**Your objective:**
Which lines of the data below include the string "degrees"? Return each of them.

----- Data extracts -----

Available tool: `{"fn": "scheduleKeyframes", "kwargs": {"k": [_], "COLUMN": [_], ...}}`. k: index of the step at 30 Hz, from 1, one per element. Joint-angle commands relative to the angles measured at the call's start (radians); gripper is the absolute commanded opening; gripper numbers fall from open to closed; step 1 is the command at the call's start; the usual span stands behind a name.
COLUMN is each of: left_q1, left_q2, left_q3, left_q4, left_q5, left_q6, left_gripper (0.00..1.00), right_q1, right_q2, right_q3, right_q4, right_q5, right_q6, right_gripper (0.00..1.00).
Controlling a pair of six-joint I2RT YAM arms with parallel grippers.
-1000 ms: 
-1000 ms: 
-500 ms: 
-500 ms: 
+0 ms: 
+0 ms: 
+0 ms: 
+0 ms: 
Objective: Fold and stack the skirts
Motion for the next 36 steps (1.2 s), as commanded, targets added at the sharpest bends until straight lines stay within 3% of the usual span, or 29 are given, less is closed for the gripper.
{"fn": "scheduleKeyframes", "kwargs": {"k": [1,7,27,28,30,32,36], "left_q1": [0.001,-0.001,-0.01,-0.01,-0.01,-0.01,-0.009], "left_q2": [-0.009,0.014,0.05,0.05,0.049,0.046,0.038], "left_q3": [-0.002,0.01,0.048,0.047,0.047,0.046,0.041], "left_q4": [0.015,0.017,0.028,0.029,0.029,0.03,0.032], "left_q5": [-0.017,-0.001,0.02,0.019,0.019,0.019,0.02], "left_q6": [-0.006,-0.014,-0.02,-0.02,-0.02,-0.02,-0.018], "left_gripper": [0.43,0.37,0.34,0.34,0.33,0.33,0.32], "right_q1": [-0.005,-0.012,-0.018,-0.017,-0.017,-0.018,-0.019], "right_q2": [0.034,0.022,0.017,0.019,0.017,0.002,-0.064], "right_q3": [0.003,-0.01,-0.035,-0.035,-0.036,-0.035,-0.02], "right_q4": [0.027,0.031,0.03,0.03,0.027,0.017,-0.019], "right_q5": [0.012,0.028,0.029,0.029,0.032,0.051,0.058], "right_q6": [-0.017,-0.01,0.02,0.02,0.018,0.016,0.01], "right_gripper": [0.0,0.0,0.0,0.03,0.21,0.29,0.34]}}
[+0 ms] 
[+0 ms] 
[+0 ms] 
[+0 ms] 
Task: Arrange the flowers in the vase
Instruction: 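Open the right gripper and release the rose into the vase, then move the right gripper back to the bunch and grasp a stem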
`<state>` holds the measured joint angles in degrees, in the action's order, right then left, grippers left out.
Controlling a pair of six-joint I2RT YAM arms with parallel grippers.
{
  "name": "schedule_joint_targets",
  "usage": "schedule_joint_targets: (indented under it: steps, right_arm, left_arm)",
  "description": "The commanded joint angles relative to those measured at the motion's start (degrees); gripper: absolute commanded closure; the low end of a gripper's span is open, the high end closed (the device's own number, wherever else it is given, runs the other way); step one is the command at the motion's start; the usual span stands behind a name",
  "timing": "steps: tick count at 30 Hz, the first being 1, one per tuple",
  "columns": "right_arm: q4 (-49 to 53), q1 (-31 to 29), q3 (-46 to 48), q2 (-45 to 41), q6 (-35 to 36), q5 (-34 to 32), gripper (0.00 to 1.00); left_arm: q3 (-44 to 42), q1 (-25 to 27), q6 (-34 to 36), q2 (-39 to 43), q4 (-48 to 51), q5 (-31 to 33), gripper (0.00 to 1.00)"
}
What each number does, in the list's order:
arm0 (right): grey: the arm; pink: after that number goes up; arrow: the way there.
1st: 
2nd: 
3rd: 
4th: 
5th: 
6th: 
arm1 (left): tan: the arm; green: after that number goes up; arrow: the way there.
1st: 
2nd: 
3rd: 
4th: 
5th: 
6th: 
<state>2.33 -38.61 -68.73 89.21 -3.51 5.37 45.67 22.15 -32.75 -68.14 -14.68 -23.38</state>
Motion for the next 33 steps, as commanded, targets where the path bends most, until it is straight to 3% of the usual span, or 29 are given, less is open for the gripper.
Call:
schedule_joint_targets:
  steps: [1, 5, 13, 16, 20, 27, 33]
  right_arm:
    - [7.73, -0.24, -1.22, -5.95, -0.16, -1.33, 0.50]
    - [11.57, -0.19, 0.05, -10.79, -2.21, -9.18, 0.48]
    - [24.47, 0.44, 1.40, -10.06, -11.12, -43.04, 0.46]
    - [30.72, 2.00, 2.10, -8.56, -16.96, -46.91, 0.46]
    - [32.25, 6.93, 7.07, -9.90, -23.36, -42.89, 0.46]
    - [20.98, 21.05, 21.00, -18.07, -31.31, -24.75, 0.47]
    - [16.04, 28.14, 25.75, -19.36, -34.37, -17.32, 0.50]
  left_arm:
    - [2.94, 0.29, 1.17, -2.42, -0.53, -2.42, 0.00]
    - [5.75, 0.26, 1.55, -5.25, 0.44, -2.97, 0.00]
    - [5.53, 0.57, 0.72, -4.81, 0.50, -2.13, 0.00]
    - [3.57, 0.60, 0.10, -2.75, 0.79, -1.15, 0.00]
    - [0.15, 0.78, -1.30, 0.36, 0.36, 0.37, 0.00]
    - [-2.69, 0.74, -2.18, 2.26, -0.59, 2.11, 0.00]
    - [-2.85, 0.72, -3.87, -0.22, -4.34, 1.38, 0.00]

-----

**Worked solution:**
`<state>` holds the measured joint angles in degrees, in the action's order, right then left, grippers left out.
  "description": "The commanded joint angles relative to those measured at the motion's start (degrees); gripper: absolute commanded closure; the low end of a gripper's span is open, the high end closed (the device's own number, wherever else it is given, runs the other way); step one is the command at the motion's start; the usual span stands behind a name",

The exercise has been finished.